What you will do:
Please give the number of lines in the records below where the word "Should" occurs, and nothing else.

Records supplied:
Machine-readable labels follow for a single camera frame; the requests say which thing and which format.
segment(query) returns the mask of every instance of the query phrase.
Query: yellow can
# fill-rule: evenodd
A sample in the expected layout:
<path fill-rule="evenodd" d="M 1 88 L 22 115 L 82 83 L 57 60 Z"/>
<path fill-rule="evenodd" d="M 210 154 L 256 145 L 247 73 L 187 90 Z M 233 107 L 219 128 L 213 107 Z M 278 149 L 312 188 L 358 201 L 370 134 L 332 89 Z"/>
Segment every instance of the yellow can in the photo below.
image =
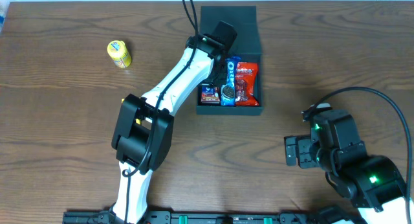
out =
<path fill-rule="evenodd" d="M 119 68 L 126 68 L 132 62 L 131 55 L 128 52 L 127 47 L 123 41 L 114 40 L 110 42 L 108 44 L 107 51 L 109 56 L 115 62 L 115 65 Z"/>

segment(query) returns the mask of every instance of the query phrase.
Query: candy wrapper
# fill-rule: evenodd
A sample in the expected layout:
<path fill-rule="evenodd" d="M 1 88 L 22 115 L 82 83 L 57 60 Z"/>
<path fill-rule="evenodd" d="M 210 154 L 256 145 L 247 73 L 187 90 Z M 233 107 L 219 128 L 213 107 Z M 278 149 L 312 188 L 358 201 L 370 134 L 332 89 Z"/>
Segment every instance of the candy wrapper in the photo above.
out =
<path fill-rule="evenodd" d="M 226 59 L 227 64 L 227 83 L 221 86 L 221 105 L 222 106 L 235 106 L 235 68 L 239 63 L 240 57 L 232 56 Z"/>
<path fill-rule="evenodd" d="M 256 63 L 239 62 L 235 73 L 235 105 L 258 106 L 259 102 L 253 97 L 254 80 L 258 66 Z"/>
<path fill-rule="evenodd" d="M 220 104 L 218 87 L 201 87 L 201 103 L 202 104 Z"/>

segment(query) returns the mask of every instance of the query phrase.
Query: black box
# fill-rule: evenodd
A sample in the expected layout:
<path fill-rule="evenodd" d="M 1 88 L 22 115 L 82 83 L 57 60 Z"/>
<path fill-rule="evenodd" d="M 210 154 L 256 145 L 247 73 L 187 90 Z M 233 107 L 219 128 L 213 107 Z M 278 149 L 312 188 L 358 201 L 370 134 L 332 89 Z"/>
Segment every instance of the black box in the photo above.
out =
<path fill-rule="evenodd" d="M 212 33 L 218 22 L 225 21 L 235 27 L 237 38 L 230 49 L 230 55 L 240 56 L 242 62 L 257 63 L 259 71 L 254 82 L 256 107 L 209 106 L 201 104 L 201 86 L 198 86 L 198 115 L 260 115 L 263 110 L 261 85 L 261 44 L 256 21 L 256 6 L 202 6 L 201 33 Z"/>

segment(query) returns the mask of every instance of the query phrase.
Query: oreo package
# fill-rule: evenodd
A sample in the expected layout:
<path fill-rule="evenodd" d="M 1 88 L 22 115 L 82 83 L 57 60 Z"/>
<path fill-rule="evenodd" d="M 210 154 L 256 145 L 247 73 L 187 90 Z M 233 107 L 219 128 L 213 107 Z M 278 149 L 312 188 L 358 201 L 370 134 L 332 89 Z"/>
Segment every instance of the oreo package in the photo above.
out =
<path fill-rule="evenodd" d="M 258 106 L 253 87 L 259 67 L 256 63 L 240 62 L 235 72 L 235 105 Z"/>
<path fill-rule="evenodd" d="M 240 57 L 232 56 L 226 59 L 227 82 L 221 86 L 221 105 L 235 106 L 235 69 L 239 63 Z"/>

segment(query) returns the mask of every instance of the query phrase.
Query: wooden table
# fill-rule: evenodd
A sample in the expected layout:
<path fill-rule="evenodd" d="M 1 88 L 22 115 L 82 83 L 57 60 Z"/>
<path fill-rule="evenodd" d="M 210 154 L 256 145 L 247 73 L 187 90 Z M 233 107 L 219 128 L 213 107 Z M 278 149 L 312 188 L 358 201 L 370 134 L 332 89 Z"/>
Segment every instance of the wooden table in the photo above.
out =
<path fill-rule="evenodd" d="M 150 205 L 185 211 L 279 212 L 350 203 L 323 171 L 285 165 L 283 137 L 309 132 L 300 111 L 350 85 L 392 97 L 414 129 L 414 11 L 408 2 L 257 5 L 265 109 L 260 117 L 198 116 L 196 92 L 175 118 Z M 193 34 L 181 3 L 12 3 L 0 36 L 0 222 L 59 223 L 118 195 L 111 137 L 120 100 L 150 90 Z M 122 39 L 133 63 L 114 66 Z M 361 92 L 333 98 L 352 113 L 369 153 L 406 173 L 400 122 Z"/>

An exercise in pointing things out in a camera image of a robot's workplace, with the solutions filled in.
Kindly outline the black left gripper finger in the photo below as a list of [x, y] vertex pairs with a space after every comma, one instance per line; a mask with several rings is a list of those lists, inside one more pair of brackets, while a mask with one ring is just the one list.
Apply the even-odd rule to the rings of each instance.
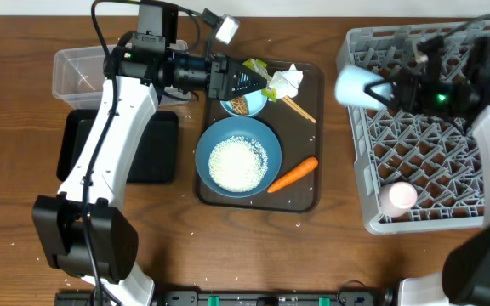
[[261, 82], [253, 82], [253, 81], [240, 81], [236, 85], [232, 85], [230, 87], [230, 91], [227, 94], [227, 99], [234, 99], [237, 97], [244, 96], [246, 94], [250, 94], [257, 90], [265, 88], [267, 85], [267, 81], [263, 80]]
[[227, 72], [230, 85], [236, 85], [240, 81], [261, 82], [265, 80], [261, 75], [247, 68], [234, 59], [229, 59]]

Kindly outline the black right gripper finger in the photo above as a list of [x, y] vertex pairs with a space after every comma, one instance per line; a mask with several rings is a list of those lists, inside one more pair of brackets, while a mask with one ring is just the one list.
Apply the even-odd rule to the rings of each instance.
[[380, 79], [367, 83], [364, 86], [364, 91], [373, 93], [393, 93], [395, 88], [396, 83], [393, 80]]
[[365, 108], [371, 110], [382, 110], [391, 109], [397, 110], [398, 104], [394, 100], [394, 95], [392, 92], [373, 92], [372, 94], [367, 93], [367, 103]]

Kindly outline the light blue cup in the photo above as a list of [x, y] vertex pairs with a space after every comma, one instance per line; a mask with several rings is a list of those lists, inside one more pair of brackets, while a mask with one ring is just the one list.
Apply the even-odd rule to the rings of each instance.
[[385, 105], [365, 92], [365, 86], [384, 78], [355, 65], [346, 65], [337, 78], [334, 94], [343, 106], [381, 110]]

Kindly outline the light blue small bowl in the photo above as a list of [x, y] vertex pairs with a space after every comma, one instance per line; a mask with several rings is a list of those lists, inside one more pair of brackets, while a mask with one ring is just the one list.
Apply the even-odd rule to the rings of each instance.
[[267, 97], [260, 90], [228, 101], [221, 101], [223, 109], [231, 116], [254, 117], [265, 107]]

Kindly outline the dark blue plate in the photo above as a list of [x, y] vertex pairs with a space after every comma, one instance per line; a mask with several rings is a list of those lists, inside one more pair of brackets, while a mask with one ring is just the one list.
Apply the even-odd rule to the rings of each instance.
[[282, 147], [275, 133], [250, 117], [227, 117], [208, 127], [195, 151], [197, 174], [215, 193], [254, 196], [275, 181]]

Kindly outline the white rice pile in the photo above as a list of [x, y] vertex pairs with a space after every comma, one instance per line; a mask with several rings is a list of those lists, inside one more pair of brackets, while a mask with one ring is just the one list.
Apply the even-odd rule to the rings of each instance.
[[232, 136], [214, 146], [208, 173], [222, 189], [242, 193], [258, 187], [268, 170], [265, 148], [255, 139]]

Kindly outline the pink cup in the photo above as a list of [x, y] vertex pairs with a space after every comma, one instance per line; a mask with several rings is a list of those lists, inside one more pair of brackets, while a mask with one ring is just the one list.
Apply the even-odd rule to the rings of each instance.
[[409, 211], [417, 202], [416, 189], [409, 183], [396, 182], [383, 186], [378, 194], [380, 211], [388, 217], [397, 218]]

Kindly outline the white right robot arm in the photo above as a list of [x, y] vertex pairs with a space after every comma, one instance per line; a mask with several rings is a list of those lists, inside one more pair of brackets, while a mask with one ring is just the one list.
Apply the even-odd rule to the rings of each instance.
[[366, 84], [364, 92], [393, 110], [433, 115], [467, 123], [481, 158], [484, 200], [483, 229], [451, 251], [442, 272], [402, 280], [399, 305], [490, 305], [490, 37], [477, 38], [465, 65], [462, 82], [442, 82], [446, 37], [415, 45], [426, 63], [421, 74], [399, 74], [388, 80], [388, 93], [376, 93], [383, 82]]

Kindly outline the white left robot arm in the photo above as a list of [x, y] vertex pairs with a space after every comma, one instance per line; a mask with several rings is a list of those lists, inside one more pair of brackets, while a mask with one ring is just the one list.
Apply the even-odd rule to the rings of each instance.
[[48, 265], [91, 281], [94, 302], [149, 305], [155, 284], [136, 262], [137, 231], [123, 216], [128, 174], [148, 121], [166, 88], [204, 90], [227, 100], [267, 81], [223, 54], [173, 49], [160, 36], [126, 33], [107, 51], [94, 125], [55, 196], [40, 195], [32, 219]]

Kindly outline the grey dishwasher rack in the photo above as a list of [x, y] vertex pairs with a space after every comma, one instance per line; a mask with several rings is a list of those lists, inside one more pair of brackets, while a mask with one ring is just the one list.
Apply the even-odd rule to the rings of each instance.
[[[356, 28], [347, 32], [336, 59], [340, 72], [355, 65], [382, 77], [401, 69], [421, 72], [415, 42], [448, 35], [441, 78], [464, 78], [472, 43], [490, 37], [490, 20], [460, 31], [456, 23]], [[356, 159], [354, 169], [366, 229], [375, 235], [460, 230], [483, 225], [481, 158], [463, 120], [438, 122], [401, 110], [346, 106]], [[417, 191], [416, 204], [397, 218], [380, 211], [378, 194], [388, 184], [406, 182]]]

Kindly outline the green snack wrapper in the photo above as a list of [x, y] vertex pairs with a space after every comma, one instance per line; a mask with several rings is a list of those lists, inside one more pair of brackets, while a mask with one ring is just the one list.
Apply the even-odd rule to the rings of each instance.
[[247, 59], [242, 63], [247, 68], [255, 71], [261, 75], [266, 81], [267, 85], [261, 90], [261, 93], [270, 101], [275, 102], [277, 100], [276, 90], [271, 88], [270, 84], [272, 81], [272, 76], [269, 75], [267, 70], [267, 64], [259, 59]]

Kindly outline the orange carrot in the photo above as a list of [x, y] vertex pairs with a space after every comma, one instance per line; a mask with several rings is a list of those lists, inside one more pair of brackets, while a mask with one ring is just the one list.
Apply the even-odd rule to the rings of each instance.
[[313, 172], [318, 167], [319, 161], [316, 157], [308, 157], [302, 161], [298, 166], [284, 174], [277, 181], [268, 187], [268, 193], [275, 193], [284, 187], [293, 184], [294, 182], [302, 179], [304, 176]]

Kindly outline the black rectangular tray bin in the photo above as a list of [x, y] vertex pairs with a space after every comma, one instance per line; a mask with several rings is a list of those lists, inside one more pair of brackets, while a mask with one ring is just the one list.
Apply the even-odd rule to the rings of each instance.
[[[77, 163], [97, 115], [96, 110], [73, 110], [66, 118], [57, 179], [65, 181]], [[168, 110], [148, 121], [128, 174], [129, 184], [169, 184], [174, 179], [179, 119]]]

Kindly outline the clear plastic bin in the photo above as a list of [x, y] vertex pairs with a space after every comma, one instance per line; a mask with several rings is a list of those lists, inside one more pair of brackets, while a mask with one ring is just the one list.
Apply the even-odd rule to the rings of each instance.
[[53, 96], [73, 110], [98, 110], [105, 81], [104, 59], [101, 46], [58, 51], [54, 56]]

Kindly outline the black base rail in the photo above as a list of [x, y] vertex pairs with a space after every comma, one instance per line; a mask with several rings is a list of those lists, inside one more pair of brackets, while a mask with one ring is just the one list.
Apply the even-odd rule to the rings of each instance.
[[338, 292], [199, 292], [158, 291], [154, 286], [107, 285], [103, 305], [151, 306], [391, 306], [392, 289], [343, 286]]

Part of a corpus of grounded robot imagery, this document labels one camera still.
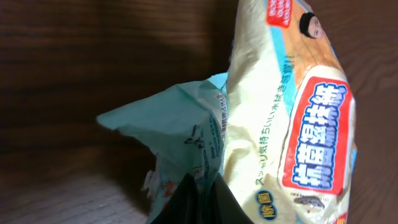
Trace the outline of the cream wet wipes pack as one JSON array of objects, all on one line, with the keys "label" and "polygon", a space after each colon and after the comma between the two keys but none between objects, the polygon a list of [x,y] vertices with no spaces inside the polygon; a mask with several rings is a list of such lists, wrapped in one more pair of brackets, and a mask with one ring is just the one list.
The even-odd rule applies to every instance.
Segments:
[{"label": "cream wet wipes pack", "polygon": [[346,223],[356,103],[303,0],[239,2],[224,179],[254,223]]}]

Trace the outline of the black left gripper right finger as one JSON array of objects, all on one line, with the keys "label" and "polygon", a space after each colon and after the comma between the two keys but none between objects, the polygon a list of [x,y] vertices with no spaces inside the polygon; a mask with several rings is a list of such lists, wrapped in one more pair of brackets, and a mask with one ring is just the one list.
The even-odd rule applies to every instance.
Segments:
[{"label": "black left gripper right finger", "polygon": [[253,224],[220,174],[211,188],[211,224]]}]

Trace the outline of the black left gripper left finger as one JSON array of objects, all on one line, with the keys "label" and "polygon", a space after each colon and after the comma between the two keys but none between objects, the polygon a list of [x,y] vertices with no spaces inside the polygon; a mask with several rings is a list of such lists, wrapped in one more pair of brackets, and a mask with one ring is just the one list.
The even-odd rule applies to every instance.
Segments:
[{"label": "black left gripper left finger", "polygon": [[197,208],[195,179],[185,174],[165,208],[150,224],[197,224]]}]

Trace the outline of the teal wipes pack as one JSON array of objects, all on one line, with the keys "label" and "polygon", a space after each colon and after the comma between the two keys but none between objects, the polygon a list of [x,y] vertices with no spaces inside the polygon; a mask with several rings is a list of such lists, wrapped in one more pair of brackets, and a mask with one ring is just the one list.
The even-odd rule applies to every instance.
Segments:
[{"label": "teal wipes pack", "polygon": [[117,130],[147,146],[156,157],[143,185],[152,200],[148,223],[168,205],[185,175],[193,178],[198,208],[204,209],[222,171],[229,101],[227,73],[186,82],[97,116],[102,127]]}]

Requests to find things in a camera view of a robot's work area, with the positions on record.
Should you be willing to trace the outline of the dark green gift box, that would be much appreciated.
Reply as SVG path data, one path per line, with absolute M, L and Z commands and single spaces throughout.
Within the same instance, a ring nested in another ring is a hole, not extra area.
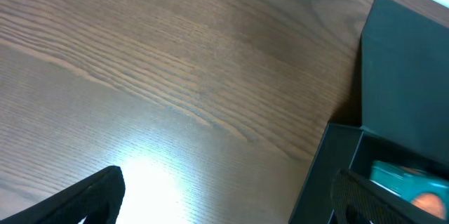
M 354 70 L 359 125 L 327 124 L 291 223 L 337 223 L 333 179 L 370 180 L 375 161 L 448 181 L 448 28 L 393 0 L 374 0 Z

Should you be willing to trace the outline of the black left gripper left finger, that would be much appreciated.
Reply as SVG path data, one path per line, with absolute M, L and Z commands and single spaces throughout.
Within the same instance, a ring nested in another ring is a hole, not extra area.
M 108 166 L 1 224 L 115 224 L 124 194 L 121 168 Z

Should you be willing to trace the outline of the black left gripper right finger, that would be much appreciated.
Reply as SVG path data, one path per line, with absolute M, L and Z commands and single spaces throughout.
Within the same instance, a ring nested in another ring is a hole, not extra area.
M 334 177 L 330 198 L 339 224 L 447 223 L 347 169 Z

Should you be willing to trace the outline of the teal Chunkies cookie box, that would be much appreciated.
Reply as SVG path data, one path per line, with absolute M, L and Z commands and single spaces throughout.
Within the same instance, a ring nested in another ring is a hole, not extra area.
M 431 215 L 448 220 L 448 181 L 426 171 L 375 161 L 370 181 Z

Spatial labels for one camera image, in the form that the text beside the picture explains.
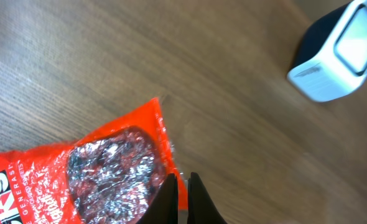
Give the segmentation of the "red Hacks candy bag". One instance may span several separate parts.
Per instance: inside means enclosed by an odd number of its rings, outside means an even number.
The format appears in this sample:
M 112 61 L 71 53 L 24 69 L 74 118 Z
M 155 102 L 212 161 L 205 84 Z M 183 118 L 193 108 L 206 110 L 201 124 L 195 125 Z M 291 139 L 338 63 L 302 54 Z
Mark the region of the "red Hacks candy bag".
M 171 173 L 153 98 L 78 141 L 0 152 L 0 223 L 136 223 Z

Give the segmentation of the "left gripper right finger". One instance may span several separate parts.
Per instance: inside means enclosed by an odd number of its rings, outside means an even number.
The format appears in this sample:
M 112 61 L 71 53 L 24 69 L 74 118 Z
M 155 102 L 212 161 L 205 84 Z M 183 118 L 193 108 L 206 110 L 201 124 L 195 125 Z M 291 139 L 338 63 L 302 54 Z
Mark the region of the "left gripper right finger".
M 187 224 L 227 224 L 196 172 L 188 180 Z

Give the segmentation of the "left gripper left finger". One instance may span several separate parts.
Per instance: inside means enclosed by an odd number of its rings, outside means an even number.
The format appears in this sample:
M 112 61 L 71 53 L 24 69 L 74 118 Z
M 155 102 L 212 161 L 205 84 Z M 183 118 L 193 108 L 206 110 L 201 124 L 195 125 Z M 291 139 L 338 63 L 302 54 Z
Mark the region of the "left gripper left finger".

Solved exercise:
4